Aim of the exercise.
Output exactly the lines below, starting with the line that has "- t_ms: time" and going on through the line that has "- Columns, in", both included, and no other lines.

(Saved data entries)

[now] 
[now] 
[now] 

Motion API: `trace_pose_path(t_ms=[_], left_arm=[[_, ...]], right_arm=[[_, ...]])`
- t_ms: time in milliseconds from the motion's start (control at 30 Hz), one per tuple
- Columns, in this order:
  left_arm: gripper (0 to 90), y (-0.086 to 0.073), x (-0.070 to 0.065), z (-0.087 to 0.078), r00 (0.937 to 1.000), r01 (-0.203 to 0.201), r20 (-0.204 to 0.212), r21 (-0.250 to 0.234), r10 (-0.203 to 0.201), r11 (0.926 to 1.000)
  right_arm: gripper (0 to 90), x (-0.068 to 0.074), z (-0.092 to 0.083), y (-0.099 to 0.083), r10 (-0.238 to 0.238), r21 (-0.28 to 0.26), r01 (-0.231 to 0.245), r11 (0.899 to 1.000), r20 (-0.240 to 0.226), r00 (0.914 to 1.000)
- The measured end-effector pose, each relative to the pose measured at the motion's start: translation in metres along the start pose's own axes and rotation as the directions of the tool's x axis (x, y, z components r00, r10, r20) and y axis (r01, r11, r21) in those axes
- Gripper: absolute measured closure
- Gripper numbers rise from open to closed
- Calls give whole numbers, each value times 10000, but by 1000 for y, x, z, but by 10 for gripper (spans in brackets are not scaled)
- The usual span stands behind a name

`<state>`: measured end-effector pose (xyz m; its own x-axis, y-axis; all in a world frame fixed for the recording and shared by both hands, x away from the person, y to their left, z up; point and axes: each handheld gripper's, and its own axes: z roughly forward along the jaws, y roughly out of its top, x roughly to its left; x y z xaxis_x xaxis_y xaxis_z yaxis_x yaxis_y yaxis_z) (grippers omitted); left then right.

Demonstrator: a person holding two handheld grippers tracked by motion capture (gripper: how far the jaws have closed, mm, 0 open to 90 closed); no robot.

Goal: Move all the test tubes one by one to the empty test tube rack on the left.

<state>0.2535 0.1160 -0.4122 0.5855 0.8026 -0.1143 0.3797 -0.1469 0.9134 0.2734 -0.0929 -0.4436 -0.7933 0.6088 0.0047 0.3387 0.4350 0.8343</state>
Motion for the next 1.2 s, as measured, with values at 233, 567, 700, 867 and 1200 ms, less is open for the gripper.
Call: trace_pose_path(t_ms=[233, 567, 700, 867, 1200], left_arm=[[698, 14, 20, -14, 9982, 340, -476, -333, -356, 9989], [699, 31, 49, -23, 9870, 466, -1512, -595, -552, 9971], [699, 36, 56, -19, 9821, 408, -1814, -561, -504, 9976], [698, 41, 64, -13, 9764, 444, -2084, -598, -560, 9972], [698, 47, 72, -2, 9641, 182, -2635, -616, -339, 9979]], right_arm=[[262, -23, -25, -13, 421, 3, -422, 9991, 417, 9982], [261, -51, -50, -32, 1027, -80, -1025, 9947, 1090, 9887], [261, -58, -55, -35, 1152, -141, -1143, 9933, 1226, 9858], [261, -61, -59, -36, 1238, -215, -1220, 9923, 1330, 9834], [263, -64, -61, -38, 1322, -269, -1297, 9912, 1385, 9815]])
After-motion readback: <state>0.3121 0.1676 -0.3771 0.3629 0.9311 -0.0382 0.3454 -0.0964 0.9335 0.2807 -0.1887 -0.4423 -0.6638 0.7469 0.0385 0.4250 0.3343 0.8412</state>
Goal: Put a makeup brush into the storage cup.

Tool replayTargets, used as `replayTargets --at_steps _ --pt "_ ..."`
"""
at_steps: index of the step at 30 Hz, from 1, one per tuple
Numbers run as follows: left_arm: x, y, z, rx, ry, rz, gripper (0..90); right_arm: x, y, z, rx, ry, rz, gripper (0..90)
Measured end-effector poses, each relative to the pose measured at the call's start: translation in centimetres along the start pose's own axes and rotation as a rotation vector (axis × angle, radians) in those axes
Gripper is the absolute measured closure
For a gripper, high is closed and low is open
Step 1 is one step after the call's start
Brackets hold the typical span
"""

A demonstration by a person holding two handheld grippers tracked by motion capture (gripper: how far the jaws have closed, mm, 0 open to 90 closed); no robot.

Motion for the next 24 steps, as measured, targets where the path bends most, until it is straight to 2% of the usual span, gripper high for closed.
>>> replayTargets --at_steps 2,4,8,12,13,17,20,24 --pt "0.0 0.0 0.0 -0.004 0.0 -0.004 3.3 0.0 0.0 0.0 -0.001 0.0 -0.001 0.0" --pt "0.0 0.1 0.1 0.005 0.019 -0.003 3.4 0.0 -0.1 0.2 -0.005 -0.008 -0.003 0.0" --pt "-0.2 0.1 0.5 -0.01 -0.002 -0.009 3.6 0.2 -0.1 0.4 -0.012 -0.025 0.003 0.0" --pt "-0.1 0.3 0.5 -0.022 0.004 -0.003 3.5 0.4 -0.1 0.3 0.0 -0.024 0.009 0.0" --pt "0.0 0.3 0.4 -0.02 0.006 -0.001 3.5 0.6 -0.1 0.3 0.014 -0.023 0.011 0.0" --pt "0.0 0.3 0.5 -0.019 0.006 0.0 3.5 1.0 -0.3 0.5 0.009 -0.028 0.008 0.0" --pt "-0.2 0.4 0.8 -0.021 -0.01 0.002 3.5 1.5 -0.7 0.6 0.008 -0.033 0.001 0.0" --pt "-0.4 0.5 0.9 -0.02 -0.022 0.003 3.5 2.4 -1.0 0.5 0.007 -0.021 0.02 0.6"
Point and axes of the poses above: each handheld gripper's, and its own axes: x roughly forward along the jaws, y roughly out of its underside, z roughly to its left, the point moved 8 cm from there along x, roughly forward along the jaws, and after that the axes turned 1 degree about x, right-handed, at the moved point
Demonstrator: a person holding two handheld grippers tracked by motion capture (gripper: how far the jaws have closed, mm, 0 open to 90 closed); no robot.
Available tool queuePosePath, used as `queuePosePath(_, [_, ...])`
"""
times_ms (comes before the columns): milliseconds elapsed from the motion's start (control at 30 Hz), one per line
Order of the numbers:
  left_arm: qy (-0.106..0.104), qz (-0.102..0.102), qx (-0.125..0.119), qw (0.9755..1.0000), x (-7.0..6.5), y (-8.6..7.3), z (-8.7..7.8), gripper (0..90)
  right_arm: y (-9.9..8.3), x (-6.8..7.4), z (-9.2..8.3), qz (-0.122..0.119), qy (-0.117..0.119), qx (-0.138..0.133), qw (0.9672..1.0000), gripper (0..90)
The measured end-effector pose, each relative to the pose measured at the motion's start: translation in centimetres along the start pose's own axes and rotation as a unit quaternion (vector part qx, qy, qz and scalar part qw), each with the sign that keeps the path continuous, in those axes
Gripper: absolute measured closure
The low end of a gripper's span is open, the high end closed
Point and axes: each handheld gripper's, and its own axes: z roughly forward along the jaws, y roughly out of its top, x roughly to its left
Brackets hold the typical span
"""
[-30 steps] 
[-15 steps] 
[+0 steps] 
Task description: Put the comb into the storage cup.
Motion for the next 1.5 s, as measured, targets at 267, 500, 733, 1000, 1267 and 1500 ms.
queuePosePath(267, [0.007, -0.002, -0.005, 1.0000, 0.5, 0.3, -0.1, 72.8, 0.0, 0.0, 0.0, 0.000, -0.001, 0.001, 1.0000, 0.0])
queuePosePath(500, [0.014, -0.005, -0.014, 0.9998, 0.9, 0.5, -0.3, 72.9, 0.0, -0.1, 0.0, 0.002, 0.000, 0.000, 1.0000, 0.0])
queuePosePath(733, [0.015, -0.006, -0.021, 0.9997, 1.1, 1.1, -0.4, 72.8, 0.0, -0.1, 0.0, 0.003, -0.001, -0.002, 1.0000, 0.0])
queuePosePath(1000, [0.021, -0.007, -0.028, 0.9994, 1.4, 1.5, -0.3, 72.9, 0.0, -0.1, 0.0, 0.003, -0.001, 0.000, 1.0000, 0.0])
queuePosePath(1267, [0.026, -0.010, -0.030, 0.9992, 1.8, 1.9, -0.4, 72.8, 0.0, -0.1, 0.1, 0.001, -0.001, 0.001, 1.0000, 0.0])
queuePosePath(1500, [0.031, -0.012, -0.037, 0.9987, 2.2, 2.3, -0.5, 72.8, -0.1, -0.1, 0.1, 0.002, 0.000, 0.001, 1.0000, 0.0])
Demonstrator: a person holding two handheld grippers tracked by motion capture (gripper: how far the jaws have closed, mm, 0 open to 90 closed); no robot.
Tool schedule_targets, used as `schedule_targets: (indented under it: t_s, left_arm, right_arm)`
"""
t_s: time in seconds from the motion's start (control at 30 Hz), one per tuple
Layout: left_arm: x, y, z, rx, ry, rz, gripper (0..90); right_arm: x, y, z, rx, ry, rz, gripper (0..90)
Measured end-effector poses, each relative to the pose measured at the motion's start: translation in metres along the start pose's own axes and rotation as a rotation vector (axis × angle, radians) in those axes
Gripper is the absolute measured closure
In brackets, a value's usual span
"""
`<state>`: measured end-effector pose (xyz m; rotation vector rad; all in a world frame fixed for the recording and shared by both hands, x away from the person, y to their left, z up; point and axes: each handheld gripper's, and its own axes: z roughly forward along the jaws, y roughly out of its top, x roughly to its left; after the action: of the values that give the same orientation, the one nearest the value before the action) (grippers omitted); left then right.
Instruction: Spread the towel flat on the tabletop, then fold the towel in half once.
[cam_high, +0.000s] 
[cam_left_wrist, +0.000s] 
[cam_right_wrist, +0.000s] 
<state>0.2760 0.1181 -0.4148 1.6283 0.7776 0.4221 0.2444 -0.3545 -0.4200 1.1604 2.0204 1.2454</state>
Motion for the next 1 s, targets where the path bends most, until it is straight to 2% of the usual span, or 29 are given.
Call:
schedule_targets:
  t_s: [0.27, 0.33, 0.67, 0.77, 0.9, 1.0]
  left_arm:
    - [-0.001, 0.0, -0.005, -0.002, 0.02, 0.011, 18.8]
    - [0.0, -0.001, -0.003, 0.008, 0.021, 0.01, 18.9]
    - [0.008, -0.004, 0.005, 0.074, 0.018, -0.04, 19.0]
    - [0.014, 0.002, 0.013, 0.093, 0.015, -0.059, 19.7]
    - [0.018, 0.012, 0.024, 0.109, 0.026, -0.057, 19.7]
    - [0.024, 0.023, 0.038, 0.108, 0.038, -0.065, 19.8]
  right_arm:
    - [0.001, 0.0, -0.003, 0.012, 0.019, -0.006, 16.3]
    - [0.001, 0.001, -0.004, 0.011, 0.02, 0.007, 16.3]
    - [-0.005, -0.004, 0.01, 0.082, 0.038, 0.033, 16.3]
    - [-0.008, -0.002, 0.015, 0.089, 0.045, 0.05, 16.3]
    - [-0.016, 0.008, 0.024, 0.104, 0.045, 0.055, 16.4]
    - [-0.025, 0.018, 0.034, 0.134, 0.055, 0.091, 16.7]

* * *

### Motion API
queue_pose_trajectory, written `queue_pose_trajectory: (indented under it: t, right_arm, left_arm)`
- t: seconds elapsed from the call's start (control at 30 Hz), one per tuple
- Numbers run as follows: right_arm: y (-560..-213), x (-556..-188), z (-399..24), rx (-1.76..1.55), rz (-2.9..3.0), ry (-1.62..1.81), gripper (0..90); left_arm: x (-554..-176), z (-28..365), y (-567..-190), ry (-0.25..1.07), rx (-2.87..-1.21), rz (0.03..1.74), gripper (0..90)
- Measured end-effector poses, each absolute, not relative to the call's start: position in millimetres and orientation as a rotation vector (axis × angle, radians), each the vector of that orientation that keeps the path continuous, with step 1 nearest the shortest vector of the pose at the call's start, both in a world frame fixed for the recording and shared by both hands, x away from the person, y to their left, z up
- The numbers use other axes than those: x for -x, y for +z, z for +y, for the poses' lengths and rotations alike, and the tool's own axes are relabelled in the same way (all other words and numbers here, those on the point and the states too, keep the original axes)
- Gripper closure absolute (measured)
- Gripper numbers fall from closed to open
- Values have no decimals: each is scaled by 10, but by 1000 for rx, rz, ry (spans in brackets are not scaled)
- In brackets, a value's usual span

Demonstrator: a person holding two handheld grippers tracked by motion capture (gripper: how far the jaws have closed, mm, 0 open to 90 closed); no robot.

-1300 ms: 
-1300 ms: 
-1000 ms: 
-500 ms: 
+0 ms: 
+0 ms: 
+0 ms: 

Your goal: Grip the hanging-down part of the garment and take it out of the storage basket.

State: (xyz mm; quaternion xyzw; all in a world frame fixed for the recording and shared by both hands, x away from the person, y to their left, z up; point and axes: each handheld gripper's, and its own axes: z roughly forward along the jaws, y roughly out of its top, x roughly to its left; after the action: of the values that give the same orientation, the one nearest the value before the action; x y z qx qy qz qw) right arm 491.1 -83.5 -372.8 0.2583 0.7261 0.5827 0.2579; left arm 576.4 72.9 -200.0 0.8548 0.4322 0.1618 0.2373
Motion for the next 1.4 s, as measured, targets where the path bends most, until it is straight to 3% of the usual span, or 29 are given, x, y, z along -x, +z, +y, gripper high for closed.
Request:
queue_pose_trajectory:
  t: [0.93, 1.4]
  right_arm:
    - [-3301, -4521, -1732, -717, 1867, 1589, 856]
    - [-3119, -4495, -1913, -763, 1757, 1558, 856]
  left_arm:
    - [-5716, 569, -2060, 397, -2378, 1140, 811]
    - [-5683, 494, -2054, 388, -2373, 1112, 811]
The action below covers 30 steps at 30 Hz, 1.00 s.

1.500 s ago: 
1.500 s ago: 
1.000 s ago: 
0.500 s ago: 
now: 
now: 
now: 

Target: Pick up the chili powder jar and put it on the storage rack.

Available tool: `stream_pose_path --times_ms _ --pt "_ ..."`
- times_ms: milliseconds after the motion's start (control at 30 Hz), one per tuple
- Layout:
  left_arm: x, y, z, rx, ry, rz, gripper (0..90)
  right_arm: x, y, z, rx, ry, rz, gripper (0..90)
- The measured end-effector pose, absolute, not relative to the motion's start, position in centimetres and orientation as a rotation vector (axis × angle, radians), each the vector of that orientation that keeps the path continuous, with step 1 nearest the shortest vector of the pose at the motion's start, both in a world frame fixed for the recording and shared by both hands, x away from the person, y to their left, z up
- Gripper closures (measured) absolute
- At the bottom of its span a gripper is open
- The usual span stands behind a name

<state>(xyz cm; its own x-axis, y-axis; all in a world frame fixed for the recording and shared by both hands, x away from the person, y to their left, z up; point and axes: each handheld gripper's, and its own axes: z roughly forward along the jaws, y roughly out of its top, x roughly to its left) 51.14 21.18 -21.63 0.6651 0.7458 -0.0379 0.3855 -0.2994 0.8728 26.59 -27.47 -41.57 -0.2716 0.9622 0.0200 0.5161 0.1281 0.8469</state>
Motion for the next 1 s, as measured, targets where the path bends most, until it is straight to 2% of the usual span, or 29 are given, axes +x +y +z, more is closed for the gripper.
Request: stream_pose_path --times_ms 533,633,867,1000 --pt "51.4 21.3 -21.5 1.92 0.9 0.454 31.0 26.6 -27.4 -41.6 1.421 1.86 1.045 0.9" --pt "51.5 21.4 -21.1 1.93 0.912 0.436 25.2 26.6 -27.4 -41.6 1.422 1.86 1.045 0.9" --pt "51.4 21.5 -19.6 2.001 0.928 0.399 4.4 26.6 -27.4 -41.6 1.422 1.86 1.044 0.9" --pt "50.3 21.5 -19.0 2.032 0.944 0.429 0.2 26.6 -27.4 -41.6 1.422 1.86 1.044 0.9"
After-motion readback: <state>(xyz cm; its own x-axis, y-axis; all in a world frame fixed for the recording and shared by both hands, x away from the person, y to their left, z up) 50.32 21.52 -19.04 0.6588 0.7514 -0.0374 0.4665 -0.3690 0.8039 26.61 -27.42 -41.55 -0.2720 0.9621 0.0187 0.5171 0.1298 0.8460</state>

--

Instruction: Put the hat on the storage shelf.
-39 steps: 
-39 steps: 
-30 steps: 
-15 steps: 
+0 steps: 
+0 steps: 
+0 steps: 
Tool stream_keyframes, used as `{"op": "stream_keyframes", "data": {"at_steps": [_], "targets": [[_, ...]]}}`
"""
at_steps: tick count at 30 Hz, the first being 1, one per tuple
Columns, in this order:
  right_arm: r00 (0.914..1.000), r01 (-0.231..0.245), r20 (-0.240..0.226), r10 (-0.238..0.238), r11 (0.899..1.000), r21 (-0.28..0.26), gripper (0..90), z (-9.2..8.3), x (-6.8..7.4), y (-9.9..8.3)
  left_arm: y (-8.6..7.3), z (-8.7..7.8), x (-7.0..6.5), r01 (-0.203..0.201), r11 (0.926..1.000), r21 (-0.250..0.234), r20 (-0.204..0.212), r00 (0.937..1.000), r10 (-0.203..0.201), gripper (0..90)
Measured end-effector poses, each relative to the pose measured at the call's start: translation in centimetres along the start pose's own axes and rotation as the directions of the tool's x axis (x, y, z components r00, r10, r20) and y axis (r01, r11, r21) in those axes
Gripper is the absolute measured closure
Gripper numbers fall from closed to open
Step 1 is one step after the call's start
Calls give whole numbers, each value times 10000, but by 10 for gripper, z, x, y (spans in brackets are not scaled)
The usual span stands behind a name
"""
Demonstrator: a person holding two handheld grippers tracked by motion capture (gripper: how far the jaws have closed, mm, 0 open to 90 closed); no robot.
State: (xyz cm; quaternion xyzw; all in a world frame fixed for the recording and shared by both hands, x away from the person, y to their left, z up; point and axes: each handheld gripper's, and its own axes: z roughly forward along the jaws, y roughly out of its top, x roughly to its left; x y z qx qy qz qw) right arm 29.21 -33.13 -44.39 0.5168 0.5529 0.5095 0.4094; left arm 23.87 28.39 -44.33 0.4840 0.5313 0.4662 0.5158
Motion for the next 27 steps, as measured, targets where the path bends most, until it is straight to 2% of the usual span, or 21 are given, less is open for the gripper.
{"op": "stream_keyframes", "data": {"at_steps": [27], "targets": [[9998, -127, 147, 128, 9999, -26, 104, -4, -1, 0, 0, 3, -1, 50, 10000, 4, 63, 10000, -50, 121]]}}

Written solution.
- t_ms: time in milliseconds from the motion's start (control at 30 Hz), one per tuple
- Columns, in this order:

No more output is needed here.